What do you want for the whole lot?


----------



## tk6214 (Feb 20, 2012)

Ilihaywe said:


> What do you want for the whole lot?


Well I was hoping to get 400 for it all but I can haggle.


----------



## Ilihaywe (Mar 28, 2011)

How much for the warp spiders and a wraithlord? Can I get specific pics (or otherwise be directed to) of these items?


----------



## tk6214 (Feb 20, 2012)

Ilihaywe said:


> How much for the warp spiders and a wraithlord? Can I get specific pics (or otherwise be directed to) of these items?


I can get you pics tonight of the wraithlord. I was going to price the NIB warp spiders for $30 a box and the wraithlord at $25. I have 3 of them so I'll post pics of those and let you pick.


----------



## Ilihaywe (Mar 28, 2011)

tk6214 said:


> I can get you pics tonight of the wraithlord. I was going to price the NIB warp spiders for $30 a box and the wraithlord at $25. I have 3 of them so I'll post pics of those and let you pick.

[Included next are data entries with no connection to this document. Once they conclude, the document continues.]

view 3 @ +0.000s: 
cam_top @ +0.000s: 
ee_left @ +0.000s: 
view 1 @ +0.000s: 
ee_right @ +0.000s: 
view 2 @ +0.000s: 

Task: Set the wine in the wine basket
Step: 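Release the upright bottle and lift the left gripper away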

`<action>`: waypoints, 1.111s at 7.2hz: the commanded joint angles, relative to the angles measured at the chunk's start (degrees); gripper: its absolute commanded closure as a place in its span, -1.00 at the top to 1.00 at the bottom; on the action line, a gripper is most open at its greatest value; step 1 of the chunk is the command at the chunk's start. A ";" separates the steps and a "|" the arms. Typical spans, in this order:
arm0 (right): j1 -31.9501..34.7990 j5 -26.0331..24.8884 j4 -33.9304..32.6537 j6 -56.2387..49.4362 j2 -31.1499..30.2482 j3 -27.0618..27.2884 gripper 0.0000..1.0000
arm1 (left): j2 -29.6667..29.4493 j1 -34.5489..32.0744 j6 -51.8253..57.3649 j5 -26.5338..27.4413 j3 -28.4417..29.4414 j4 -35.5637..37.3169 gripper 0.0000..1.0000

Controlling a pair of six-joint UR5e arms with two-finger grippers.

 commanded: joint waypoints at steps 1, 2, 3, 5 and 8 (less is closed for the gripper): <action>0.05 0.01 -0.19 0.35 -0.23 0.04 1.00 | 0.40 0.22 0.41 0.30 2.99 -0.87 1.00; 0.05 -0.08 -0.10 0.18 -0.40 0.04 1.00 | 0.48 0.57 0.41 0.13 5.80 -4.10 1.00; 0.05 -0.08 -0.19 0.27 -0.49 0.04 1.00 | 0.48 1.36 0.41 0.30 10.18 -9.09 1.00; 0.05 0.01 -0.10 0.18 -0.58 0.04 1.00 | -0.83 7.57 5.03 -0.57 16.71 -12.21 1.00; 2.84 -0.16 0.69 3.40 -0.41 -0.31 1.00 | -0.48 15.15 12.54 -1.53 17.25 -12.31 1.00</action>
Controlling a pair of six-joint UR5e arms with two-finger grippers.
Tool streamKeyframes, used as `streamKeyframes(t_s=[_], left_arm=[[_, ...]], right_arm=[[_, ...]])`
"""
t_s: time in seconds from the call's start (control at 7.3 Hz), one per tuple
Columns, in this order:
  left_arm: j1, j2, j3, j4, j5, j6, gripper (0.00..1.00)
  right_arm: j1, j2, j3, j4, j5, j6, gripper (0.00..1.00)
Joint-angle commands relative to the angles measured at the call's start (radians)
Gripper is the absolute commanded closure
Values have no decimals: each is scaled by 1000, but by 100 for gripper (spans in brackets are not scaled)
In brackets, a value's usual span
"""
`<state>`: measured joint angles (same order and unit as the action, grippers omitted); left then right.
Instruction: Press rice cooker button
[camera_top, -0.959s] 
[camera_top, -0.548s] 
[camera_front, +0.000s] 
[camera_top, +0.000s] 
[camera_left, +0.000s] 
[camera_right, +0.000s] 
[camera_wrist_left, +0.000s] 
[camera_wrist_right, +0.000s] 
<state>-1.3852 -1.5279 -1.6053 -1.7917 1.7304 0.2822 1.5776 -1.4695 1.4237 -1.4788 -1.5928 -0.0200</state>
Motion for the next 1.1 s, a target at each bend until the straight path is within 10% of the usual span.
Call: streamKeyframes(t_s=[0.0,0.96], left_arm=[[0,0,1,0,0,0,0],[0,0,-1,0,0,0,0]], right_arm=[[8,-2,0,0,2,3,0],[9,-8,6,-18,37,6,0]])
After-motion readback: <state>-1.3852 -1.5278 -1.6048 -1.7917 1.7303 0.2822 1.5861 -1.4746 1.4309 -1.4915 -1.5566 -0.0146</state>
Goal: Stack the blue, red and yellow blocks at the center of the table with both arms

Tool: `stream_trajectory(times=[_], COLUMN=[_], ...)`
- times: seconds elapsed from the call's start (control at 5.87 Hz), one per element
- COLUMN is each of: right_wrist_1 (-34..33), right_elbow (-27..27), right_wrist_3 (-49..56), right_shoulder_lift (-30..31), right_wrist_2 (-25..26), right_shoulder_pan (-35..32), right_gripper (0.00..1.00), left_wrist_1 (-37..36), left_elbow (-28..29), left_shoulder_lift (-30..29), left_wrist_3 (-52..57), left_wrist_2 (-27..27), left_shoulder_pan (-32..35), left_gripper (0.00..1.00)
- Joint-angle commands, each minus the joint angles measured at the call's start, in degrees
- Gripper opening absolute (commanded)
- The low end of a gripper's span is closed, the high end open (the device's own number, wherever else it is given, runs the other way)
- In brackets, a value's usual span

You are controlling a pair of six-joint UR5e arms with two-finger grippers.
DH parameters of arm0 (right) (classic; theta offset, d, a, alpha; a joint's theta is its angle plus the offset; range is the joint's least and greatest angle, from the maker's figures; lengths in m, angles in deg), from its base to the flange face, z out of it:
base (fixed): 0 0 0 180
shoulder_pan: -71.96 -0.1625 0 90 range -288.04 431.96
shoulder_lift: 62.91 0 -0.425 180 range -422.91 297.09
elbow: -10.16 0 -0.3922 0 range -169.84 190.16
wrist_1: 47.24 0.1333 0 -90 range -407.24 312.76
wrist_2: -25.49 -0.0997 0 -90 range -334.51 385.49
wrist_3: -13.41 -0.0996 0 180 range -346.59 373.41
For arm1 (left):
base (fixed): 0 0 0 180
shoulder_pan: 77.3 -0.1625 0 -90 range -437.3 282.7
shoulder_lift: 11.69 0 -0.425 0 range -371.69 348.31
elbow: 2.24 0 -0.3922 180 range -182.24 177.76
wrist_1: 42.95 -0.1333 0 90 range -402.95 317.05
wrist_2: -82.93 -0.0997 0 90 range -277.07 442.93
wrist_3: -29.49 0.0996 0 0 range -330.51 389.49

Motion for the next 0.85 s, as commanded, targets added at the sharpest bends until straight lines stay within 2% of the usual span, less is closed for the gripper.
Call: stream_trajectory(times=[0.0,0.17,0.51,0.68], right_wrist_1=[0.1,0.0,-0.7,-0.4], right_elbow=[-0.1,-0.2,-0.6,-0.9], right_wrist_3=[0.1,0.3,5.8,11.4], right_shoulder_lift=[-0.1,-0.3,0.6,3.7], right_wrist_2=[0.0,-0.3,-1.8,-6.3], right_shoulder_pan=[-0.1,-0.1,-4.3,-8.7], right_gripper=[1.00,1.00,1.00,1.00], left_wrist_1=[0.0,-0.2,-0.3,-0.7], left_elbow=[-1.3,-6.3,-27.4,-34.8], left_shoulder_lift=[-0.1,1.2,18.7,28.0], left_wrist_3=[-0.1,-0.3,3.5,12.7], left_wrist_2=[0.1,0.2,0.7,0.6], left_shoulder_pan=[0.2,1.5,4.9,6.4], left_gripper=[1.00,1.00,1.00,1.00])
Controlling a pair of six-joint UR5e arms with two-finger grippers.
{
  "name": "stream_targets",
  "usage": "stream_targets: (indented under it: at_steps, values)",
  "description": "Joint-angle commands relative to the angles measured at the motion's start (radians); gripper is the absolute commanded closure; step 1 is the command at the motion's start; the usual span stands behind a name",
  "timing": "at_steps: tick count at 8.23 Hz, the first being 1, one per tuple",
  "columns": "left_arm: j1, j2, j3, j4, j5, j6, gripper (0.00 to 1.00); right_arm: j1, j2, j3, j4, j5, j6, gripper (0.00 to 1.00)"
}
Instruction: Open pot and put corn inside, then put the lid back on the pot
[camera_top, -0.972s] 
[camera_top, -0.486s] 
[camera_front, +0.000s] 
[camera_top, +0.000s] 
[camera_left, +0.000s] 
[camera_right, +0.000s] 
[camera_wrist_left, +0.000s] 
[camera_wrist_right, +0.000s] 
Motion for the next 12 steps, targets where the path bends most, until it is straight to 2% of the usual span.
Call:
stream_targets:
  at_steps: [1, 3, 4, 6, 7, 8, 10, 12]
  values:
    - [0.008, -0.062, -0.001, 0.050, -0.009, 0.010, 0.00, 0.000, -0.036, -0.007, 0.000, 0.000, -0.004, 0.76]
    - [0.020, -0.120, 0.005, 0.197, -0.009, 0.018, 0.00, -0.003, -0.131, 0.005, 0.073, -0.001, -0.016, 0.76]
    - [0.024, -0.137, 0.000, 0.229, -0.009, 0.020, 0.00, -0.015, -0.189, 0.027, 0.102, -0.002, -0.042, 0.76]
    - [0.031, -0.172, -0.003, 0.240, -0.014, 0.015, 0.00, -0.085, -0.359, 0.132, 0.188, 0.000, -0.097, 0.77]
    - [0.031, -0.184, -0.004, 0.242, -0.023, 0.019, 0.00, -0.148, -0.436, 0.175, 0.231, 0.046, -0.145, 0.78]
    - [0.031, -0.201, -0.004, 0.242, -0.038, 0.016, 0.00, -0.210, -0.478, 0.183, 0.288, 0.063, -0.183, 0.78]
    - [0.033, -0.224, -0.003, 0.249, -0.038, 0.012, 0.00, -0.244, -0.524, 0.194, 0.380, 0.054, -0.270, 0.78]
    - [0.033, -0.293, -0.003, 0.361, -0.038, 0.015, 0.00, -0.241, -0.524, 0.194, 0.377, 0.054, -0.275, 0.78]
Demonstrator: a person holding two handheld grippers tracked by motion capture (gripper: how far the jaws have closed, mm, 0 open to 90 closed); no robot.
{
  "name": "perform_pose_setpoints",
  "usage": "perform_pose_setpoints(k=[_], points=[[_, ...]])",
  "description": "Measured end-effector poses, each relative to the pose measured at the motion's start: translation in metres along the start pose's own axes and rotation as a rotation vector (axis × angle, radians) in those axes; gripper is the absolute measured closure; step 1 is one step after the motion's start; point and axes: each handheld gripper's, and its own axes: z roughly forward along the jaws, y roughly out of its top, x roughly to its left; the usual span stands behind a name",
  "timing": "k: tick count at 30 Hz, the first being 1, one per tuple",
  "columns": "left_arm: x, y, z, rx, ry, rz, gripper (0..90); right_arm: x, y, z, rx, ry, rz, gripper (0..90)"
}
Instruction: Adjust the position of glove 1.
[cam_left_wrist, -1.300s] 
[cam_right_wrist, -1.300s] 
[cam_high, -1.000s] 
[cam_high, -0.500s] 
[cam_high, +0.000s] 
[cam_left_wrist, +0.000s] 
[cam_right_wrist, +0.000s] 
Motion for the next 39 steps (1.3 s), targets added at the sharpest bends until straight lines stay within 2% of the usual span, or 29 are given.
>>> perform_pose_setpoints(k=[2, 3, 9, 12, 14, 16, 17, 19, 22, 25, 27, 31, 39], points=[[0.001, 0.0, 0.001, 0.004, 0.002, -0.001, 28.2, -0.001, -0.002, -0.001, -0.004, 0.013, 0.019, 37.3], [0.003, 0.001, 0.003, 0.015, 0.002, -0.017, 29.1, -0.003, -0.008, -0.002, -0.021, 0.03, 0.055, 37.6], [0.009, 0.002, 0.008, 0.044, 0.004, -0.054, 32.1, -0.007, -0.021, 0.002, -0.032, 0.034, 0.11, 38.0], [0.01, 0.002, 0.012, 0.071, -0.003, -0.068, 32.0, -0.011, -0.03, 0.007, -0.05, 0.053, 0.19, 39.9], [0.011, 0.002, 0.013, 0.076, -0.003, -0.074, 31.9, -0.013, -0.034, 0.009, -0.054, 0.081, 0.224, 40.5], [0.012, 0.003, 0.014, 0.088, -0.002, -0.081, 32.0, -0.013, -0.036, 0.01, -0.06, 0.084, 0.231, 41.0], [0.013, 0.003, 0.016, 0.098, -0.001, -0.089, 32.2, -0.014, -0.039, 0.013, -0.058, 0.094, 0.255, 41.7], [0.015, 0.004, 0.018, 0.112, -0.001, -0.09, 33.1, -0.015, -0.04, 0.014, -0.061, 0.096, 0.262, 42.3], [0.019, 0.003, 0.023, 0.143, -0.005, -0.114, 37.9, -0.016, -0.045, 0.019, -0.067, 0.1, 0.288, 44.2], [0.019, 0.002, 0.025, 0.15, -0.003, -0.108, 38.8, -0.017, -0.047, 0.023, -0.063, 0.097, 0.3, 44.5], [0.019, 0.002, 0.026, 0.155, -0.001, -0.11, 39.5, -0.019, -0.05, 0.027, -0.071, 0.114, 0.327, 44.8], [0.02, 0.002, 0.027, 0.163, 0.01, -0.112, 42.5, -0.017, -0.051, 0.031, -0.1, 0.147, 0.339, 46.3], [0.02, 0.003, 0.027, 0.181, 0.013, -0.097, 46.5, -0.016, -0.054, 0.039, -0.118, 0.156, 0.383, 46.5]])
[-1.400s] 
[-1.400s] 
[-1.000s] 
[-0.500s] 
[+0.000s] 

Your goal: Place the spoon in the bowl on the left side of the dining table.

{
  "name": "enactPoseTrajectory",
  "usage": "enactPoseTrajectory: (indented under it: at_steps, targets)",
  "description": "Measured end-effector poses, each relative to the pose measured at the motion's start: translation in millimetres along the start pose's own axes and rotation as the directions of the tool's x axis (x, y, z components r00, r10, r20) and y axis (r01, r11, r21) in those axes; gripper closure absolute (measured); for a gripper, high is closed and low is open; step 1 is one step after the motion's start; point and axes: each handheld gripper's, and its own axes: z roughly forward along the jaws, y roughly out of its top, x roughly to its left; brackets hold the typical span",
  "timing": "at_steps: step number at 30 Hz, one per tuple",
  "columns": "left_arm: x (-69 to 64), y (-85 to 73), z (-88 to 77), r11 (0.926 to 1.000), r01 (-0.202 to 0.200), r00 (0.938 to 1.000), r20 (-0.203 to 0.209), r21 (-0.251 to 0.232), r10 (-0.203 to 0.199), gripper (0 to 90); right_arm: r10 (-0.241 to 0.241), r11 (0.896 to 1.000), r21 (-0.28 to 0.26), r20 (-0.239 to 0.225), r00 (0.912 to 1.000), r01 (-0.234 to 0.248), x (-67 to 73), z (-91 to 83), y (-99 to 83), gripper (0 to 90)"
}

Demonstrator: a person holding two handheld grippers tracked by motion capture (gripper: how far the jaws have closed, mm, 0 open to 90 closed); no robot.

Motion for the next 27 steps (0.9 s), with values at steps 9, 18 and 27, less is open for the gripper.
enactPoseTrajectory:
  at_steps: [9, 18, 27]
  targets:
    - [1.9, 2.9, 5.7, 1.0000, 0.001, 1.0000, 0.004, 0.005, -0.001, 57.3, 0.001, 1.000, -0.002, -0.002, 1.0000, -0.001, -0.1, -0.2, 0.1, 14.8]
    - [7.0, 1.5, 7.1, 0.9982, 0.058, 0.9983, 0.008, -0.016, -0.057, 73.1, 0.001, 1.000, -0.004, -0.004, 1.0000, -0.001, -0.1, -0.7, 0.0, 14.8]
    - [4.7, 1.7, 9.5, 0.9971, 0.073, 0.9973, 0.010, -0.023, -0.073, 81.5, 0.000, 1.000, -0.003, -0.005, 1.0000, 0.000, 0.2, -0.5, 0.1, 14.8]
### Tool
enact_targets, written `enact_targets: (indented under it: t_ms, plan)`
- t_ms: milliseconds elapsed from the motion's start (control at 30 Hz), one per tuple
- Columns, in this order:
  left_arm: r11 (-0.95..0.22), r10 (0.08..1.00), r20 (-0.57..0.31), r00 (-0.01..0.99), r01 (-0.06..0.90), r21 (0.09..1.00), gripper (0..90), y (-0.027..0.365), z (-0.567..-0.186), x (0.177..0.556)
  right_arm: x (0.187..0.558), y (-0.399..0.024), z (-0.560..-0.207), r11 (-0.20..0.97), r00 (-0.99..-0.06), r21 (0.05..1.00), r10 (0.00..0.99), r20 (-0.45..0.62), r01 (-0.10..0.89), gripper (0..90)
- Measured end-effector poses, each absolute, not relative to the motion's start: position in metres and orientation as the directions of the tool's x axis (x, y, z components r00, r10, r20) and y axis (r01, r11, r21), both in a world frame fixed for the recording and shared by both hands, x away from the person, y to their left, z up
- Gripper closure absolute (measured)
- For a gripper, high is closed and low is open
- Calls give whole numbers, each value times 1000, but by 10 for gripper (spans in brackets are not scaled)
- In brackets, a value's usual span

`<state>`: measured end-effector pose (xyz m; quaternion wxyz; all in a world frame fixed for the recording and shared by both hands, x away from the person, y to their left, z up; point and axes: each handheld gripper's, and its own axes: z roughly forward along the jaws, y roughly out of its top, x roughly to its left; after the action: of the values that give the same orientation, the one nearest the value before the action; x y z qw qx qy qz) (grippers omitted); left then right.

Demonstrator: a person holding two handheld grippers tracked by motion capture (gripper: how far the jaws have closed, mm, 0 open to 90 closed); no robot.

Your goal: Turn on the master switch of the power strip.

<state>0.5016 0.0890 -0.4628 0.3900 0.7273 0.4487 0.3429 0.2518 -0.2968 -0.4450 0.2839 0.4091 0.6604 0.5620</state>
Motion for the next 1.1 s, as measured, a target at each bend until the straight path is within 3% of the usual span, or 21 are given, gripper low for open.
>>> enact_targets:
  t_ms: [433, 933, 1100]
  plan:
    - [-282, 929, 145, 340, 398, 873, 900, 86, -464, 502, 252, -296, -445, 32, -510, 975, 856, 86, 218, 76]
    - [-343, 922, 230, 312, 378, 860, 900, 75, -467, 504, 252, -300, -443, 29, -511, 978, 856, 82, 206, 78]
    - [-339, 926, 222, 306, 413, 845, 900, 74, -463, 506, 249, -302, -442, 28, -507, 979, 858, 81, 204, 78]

A bit pricey, don't you think? I could get those NIB for less than that.


----------



## tk6214 (Feb 20, 2012)

Ilihaywe said:


> A bit pricey, don't you think? I could get those NIB for less than that.


well make me an offer?


----------



## thenewblack (Mar 18, 2012)

Is this all still available?

And if so, would you take $400 for it, including shipping (USA)?

I'll have to see if I have the money, but sounds like a great deal for both of us.


----------



## tk6214 (Feb 20, 2012)

thenewblack said:


> Is this all still available?
> 
> And if so, would you take $400 for it, including shipping (USA)?
> 
> I'll have to see if I have the money, but sounds like a great deal for both of us.


Well I would say $20 bucks shipping and if it goes over I don't really care. I just want rid of it, well my wife does. What is your zip code? If you live in Georgia or Atlanta I'll deliver it.


----------